◆ **WORK ITEM**
Your answer should be every line of the records that contains the word "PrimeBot".

◆ **RECORDS FOR PROCESSING**
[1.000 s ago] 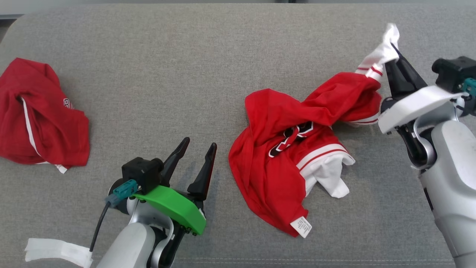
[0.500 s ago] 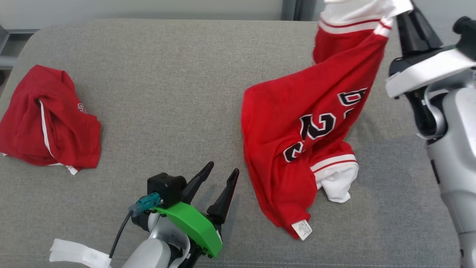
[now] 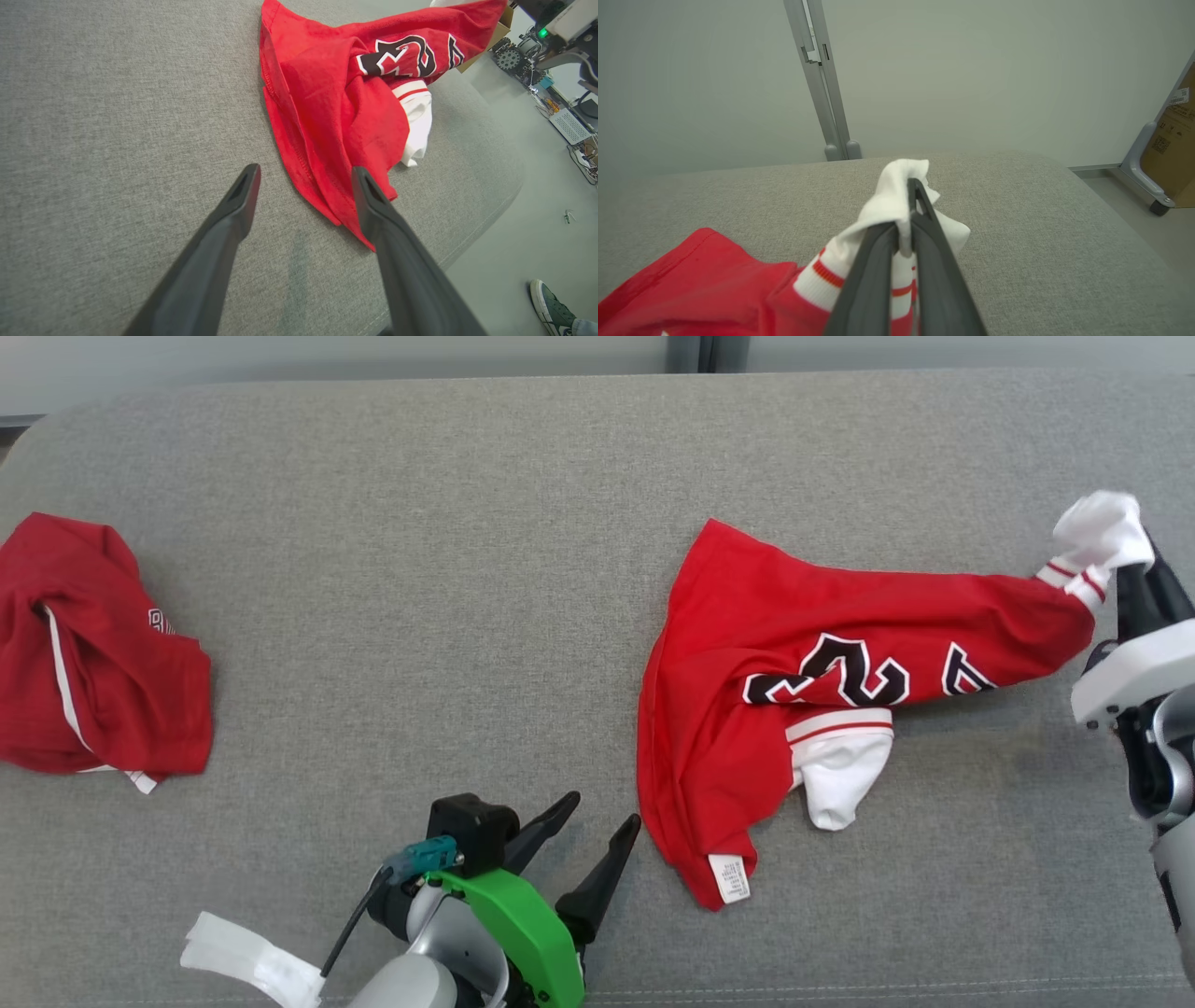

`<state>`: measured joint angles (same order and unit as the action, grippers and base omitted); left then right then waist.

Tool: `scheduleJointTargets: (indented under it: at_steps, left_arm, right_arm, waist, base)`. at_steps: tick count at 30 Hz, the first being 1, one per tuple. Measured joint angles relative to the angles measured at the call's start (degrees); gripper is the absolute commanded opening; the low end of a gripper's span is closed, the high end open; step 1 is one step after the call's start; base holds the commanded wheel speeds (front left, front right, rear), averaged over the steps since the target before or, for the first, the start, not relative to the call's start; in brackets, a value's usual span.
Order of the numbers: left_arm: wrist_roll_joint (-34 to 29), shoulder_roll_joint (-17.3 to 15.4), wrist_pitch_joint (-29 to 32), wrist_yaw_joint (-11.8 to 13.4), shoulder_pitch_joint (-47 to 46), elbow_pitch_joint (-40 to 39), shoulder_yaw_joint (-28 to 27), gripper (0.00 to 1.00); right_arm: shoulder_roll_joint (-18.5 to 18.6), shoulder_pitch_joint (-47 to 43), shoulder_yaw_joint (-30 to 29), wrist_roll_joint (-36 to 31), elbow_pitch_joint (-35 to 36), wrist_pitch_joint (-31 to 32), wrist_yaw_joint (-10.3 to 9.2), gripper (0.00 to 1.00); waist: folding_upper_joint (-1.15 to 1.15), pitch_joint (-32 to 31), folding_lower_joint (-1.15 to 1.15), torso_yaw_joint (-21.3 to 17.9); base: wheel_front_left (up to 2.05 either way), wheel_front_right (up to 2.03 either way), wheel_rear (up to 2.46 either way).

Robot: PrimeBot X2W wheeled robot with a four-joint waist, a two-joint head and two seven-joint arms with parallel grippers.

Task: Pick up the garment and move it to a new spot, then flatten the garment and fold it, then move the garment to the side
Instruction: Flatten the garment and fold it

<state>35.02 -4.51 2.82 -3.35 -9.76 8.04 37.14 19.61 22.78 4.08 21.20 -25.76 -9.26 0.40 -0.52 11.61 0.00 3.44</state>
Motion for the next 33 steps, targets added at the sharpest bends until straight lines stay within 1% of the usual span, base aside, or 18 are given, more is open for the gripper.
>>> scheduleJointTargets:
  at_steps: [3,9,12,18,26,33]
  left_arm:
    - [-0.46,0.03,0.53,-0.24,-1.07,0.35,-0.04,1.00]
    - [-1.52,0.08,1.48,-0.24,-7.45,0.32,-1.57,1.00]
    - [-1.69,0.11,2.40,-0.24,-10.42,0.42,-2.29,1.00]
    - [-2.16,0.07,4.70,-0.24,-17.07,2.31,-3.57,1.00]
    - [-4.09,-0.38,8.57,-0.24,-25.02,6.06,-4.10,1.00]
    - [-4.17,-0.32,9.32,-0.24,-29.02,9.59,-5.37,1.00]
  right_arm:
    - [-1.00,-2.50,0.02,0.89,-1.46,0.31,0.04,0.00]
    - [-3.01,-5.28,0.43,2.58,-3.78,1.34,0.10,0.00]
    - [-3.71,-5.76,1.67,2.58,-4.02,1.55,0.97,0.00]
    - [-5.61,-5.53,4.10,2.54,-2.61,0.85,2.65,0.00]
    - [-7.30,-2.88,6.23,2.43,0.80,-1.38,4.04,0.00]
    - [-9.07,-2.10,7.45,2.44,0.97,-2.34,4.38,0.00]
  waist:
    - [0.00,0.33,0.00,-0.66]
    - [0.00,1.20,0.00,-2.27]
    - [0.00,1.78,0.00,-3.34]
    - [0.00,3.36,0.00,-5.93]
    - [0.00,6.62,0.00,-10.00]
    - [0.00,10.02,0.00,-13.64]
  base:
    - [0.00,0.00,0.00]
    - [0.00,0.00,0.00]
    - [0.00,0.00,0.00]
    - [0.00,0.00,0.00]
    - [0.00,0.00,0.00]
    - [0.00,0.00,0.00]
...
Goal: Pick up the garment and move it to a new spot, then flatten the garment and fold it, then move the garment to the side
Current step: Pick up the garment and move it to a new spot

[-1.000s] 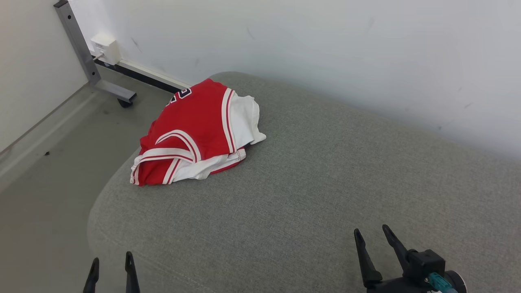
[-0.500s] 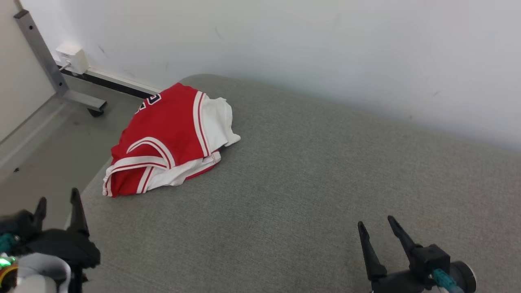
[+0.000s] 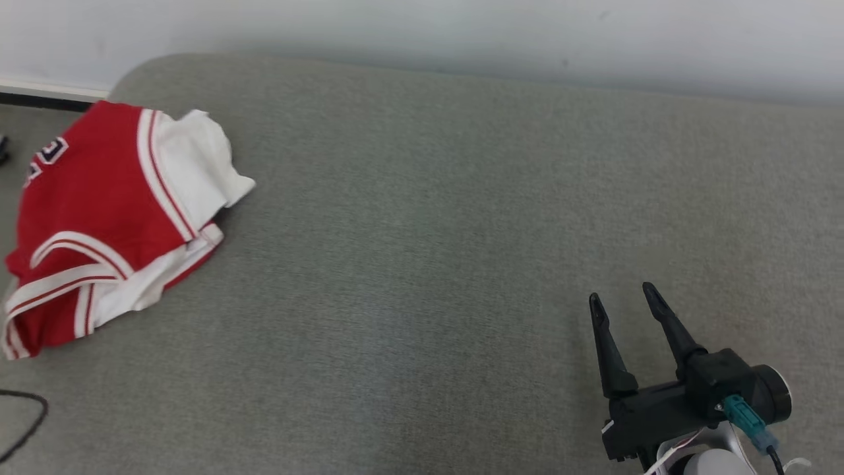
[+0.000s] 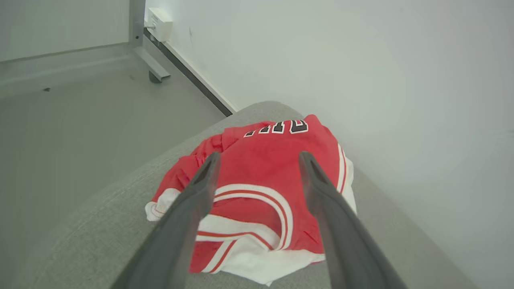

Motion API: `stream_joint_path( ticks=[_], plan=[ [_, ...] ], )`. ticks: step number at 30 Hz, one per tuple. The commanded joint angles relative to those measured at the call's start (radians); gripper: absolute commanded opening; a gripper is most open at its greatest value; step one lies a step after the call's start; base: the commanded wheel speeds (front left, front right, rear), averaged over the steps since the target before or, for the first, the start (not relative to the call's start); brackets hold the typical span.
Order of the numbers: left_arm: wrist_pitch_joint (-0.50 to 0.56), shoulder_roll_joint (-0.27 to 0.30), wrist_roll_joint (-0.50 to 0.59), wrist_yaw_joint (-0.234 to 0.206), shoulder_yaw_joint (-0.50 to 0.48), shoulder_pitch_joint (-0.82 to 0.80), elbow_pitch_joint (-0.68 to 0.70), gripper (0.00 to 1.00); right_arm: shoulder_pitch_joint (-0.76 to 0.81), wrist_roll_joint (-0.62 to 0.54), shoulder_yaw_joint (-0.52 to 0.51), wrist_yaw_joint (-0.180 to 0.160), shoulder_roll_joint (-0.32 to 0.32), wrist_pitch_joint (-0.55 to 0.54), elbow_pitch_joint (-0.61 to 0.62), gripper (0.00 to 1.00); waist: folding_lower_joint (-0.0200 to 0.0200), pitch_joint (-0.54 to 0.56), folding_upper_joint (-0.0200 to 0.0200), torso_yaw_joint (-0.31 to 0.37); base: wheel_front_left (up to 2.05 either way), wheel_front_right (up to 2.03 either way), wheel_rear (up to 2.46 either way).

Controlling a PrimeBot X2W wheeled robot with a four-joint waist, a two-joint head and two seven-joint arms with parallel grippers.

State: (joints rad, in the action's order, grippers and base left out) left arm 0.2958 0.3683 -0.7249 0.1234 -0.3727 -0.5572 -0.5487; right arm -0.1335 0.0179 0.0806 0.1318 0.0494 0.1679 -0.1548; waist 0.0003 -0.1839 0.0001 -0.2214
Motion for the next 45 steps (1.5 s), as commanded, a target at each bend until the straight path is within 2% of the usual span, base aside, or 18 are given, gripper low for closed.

◆ **WRITTEN RESPONSE**
Robot: PrimeBot X2W wheeled robot with a four-joint waist, a two-joint head and two seven-joint arms with parallel grippers.
Controlling a PrimeBot X2W wheeled robot with a four-joint waist, a two-joint head and two seven-joint arms with parallel grippers.

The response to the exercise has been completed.